[PROBLEM TO WORK ON]
Find the line containing "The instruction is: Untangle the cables" in the listing below. Repeat it exactly, along with each following line up to and including the one containing "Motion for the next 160".

[GIVEN DATA]
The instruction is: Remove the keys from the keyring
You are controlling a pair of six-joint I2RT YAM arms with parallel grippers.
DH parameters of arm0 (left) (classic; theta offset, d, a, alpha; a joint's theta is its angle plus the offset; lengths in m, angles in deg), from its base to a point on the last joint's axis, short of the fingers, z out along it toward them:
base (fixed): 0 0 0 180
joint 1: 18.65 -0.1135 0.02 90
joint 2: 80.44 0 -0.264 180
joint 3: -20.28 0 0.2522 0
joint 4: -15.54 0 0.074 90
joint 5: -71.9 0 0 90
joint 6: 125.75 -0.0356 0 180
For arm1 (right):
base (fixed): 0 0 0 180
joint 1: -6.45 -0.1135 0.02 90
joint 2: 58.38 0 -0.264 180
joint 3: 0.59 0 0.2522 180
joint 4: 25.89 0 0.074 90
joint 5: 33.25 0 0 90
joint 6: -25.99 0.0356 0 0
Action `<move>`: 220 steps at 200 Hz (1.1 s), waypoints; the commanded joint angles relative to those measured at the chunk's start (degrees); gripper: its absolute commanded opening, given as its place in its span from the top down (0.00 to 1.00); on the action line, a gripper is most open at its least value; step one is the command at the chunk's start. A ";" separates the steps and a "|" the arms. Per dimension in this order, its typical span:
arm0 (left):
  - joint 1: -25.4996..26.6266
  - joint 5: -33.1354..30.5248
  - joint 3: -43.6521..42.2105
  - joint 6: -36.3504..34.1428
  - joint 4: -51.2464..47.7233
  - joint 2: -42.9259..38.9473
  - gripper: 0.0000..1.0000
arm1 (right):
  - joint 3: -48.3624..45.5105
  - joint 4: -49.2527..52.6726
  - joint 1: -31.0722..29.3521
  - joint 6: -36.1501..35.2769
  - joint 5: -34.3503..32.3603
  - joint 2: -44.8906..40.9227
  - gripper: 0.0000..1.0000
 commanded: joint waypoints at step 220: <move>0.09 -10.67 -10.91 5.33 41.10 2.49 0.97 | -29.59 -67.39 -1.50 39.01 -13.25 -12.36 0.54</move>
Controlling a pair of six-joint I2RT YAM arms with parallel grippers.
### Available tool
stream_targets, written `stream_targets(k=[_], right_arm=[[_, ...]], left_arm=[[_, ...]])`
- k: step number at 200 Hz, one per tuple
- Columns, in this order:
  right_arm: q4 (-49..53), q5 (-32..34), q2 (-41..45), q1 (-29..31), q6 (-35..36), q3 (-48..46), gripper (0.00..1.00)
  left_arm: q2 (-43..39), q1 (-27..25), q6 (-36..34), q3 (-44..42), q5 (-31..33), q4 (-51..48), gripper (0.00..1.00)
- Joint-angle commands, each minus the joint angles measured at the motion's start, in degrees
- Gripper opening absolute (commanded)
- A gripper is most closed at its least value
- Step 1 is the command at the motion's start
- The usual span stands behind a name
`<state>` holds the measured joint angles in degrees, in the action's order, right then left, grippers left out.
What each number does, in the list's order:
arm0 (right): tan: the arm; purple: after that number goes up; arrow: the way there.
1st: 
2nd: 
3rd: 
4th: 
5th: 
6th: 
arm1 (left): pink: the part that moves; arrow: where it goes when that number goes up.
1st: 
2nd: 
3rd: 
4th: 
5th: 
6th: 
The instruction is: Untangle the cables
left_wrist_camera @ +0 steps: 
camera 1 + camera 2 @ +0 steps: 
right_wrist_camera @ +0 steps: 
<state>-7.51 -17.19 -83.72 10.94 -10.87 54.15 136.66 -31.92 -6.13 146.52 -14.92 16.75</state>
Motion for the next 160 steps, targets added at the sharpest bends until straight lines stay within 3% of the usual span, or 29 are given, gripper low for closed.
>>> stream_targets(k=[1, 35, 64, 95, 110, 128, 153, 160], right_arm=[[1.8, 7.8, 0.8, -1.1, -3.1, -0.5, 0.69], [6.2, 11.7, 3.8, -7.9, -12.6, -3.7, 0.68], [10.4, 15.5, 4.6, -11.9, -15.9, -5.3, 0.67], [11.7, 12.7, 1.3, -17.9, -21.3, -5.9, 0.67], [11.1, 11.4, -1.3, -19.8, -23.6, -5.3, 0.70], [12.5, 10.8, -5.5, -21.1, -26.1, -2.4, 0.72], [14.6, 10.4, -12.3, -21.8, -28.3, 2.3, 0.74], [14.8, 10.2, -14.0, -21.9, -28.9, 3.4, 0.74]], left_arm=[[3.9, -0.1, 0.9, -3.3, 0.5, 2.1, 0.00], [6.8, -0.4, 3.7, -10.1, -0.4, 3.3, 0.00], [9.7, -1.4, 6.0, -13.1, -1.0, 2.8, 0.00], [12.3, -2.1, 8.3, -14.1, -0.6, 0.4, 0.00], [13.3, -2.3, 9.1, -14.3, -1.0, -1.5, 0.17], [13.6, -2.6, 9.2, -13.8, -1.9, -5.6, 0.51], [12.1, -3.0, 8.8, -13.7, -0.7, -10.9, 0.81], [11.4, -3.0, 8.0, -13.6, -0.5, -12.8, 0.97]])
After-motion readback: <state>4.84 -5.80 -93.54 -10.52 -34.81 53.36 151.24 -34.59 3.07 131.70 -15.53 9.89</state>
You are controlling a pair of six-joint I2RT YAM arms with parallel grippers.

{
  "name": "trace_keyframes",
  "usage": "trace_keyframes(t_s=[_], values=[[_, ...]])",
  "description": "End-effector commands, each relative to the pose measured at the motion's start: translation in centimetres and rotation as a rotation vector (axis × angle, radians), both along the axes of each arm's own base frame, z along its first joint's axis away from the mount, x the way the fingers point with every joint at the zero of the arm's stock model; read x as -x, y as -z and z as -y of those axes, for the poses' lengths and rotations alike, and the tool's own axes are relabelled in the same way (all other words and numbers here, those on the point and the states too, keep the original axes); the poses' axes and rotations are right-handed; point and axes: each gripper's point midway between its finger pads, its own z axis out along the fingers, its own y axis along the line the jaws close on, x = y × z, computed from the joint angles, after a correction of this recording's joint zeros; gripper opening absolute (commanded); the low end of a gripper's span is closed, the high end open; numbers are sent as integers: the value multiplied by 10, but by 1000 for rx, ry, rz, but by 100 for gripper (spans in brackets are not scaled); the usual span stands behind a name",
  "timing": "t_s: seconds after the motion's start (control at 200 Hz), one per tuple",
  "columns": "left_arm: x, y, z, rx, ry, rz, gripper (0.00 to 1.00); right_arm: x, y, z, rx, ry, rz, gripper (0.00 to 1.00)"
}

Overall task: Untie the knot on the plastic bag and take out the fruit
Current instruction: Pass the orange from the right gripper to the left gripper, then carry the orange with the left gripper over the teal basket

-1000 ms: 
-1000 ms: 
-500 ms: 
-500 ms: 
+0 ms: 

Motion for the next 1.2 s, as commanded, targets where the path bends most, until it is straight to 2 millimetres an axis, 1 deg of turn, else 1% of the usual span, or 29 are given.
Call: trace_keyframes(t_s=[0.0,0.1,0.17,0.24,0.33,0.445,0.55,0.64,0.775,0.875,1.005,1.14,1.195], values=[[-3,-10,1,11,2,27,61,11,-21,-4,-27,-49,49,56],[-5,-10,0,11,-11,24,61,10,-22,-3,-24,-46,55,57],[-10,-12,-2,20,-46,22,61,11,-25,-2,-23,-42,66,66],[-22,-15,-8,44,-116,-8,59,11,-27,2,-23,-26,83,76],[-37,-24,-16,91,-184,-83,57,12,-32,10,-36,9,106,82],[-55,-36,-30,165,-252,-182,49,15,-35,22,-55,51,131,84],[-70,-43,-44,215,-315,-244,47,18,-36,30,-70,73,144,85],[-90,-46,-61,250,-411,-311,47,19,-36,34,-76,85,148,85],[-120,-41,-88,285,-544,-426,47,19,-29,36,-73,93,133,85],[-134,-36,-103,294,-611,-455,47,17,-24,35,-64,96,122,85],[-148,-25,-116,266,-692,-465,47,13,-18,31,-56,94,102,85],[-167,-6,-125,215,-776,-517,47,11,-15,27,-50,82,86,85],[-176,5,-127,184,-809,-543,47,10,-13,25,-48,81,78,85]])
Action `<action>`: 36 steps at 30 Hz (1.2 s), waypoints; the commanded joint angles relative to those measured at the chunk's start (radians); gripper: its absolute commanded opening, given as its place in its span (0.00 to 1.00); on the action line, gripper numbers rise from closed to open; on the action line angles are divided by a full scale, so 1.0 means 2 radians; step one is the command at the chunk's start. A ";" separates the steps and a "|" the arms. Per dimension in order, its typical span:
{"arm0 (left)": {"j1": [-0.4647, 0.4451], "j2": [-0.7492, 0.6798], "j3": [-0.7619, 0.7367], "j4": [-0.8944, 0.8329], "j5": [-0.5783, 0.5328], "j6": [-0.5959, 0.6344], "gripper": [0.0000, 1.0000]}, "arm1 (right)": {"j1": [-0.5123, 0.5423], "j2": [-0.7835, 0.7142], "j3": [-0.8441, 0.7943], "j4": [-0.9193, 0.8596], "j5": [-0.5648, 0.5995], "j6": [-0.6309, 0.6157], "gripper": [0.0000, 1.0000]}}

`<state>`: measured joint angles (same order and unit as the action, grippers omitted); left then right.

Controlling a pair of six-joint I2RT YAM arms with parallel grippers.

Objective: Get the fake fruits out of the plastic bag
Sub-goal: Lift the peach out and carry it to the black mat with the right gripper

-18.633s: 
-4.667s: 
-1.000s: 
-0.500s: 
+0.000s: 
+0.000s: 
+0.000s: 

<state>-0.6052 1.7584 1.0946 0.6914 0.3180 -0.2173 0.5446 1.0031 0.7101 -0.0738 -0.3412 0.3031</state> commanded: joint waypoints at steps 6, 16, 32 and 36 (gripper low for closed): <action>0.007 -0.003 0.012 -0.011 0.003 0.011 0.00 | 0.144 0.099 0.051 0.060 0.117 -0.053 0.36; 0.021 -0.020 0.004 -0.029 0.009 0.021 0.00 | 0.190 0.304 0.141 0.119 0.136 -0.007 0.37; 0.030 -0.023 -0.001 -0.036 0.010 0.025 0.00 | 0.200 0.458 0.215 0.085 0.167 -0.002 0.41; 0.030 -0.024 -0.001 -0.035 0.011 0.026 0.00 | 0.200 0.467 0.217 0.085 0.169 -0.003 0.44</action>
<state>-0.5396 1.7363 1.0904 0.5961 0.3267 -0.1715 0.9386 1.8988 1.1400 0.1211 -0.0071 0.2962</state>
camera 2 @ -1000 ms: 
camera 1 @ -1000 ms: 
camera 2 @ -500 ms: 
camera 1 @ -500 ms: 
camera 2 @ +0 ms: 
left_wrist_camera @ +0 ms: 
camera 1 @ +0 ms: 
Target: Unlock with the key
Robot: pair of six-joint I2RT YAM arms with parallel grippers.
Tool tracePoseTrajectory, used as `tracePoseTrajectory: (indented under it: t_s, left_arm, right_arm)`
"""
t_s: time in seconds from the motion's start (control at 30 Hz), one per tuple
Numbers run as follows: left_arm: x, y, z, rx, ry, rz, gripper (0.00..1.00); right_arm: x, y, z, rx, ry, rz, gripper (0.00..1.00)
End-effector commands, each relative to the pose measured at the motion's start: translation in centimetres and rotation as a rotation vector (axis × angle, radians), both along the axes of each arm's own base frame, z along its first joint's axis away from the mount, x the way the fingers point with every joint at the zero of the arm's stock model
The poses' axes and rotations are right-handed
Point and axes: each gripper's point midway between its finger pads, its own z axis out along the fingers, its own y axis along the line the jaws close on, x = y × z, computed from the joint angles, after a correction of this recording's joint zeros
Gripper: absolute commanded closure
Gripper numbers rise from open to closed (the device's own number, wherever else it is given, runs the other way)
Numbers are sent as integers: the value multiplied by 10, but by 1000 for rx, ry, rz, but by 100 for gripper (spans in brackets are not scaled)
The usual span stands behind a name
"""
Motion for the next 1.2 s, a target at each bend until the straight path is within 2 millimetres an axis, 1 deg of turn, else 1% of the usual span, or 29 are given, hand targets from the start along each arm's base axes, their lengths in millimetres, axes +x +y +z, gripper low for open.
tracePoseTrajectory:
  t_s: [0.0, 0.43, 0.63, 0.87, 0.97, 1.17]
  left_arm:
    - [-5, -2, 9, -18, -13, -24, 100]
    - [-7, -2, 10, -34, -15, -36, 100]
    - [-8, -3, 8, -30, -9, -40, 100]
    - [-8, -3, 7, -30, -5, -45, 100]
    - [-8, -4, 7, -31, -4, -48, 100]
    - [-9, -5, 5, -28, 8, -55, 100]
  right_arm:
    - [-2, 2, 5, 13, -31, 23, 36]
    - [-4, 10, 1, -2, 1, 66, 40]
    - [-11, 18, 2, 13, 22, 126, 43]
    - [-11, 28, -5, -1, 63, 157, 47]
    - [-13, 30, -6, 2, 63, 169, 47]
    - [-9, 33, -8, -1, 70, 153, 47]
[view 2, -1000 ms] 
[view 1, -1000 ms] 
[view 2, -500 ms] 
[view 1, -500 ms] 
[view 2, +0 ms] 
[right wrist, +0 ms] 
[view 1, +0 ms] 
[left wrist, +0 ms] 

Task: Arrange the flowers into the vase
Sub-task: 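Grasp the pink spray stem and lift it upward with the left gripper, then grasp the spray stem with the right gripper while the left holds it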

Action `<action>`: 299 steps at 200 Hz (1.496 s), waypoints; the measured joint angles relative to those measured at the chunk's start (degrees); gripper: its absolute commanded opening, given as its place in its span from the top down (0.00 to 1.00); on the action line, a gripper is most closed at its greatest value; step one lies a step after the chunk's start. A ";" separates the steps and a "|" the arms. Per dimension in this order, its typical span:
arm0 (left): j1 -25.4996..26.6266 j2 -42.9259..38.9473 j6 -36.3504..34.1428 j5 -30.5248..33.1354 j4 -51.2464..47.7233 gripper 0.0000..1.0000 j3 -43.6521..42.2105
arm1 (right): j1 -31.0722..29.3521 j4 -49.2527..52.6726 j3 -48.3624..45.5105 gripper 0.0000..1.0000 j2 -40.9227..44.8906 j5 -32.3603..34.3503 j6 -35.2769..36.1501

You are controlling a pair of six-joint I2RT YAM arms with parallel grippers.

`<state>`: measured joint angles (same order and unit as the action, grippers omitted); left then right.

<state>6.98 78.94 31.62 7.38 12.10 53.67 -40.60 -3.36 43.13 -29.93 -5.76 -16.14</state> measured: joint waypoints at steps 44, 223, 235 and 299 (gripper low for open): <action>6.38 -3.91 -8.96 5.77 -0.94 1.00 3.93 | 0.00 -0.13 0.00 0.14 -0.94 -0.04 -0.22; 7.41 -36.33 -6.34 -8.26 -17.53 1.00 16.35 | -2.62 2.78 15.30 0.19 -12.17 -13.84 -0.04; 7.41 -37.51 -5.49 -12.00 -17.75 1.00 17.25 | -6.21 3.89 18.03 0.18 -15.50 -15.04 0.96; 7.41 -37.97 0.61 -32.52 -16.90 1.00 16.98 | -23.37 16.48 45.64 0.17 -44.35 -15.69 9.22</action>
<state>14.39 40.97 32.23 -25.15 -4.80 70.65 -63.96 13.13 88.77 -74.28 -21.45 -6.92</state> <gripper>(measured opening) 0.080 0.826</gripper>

[EXERCISE RESULT]
The instruction is: Untangle the cables
left_wrist_camera @ +0 steps: 
camera 1 + camera 2 @ +0 steps: 
right_wrist_camera @ +0 steps: 
<state>-7.51 -17.19 -83.72 10.94 -10.87 54.15 136.66 -31.92 -6.13 146.52 -14.92 16.75</state>
Motion for the next 160 steps, targets added at the sharpest bends until straight lines stay within 3% of the usual span, or 29 are given, gripper low for closed.

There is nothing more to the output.